Valdemar Scalvi, Sindicato dos Trabalhadores Rurais de Alpestre: estamos vivendo um trauma na agricultura familiar. Só se fala dos grandes negócios das grandes fortunas, mas os relatos deixam muito claro a situação de como está de fato vivendo a agricultura familiar no Rio Grande do Sul. Perdemos o que tínhamos no passado. Não temos projetos dignos, não temos inclusão social e não temos assistência técnica. Nós estamos perdendo, em nível nacional, todas as questões da Conab. Perdemos o MDA, e perdemos recursos para produzir comida, ou quando se tem recursos, são com altos juros. Estamos fora, praticamente, do projeto dos governos federal e estadual.

Charlei Matelli, Secretário de Agricultura de Barra do Guarita: nossa preocupação de fato é que o olhar deste governo não é para a agricultura familiar, é para o agro, o agro é pop, não é pra nós. Saudamos com entusiasmo os deputados que trazem uma pauta que é tão necessária neste momento, pela manutenção da agricultura familiar. Agradecemos, não é momento de esmorecer.

Márcio da Silva, Sindicato dos Trabalhadores Rurais de Rodeio Bonito: no governo Tarso Genro nós tivemos o plano camponês, um programa que foi um marco no Estado e nos governos seguintes foi abandonado.
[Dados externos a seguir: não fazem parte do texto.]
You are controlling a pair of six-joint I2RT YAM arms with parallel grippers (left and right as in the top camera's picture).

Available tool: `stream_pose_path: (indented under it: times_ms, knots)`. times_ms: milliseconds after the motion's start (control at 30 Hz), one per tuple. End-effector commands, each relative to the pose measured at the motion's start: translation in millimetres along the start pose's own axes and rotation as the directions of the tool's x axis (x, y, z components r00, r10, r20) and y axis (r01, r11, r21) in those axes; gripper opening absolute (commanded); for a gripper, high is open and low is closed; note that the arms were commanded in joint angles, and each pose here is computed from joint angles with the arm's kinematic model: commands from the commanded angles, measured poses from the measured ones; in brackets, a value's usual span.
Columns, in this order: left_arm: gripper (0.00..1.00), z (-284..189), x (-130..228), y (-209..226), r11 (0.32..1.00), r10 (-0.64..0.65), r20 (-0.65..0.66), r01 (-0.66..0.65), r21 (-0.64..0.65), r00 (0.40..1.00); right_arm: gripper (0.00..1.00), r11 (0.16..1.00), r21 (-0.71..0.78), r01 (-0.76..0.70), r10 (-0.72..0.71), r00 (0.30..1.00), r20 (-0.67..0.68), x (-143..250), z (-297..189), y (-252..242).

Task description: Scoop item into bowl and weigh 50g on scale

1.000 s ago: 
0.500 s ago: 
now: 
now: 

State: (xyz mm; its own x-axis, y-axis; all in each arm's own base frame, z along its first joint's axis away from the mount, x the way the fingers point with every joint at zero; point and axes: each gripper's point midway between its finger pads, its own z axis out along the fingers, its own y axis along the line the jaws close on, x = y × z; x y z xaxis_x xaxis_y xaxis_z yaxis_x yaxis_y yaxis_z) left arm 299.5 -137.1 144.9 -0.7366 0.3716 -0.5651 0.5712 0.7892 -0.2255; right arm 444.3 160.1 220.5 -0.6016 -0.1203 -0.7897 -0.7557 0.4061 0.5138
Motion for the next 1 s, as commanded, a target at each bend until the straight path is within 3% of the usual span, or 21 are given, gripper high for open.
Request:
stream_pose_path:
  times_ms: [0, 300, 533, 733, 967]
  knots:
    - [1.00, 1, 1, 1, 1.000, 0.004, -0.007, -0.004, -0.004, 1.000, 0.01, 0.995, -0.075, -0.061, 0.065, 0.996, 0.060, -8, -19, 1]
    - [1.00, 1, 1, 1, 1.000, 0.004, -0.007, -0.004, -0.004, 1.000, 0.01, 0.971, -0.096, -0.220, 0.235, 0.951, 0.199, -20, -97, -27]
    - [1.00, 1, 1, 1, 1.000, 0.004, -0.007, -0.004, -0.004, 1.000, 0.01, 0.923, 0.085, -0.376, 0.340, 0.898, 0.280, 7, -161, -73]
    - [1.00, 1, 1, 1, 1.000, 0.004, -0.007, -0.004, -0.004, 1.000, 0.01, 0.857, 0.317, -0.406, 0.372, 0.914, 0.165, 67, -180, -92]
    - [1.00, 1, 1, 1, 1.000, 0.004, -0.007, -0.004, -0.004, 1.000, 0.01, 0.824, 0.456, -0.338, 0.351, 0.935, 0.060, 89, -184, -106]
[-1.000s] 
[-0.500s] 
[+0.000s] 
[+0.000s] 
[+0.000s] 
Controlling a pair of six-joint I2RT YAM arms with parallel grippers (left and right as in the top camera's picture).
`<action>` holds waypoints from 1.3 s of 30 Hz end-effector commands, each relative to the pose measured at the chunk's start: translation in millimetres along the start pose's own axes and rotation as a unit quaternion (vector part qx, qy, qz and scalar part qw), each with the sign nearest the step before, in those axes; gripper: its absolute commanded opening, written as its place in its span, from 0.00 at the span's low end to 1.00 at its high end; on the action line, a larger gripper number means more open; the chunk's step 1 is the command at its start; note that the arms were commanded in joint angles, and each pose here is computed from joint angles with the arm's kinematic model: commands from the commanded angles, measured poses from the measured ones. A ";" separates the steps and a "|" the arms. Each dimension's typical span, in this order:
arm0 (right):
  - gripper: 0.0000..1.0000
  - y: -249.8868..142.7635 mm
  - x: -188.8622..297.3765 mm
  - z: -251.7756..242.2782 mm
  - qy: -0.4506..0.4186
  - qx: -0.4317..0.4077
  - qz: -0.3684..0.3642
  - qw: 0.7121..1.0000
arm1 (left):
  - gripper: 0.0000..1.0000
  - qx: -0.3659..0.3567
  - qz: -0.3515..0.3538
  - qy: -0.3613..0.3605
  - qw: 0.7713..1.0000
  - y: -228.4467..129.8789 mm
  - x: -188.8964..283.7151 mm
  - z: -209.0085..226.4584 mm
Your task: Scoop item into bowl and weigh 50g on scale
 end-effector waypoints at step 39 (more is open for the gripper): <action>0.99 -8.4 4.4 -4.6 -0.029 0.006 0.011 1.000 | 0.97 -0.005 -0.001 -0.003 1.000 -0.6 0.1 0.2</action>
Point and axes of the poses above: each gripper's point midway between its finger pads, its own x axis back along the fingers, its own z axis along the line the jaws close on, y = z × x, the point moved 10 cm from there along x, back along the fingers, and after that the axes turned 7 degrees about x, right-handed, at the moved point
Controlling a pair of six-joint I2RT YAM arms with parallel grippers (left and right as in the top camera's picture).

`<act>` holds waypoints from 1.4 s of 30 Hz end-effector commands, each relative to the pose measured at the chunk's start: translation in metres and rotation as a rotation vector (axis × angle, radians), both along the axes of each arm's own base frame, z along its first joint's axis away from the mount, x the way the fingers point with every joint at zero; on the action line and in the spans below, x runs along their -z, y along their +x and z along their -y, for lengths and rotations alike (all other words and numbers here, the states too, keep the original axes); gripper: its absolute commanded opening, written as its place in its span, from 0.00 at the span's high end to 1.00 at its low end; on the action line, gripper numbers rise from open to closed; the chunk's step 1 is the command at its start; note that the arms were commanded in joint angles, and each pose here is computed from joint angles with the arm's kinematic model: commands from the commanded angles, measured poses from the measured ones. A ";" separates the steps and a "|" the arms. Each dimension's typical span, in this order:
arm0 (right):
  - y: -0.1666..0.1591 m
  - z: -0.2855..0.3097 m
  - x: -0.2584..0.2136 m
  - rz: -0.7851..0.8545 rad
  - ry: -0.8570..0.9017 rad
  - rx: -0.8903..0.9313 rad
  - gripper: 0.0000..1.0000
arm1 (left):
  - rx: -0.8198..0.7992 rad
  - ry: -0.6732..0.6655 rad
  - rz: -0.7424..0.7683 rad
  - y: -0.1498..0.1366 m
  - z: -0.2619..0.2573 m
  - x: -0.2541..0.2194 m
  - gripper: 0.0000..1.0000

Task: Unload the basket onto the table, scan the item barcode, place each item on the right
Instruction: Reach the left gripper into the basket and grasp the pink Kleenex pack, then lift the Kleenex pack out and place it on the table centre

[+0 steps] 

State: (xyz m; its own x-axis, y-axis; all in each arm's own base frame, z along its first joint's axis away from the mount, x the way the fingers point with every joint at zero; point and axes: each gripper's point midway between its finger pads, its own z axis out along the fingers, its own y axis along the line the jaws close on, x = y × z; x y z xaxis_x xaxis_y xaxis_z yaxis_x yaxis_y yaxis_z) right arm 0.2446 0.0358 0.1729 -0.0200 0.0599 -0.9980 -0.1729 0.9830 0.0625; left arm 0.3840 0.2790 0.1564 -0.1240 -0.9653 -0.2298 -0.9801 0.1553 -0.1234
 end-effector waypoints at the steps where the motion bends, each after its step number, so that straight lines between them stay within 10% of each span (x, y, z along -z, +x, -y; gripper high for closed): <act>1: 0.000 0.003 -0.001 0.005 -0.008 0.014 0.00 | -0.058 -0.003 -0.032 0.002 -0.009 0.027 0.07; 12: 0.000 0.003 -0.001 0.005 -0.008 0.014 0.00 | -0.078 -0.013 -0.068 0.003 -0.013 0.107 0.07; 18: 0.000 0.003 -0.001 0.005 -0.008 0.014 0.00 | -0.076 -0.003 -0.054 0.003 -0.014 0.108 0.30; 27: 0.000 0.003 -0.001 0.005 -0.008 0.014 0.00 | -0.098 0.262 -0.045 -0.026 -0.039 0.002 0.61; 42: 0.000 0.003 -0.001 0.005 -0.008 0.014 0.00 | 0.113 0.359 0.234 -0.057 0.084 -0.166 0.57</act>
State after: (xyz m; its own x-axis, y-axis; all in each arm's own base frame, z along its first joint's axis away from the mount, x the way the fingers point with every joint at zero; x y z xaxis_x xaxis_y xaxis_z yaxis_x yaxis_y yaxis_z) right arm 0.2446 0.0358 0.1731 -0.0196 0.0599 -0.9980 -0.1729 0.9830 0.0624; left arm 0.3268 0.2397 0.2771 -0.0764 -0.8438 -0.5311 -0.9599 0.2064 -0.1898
Precisamos fazer o debate com vereadores, com prefeitos, em todos os municípios e chamar os agricultores a fazerem parte deste processo, e exigir do Governo do Estado apresente soluções contra estiagem que começou lá em 2019 ainda. A agricultura familiar está fora da política dos governos do estado e federal. Só no município de Rodeio Bonito já são mais de R$ 36 milhões em perdas para o setor. É um recurso que o agricultor deixa de gastar no comércio, que fica de fora da cadeia econômica do município e do estado.

Silvano Klassen, presidente da Cresol: O projeto é um empréstimo. Já é um início, mas precisamos ir além. Estamos numa crise de identidade dos nossos agricultores, que não conseguem mais identificar se se encontram na agricultura familiar, se se encontram no agro. Então precisamos buscar essa identidade de volta. Com certeza é importante produzir soja, é importante a produção de grãos, mas os nossos governos não estão se preocupando com a produção de alimentos para sustentar a nossa nação. Então precisamos dar um passo importante para esse segmento, pensando no desenvolvimento dos pequenos municípios, das pequenas comunidades e da soberania alimentar do nosso país.
 
A audiência pública popular foi coordenada pela dirigente da Fetraf, Cleonice Back, e pelo dirigente do MPA, Marcos Joni.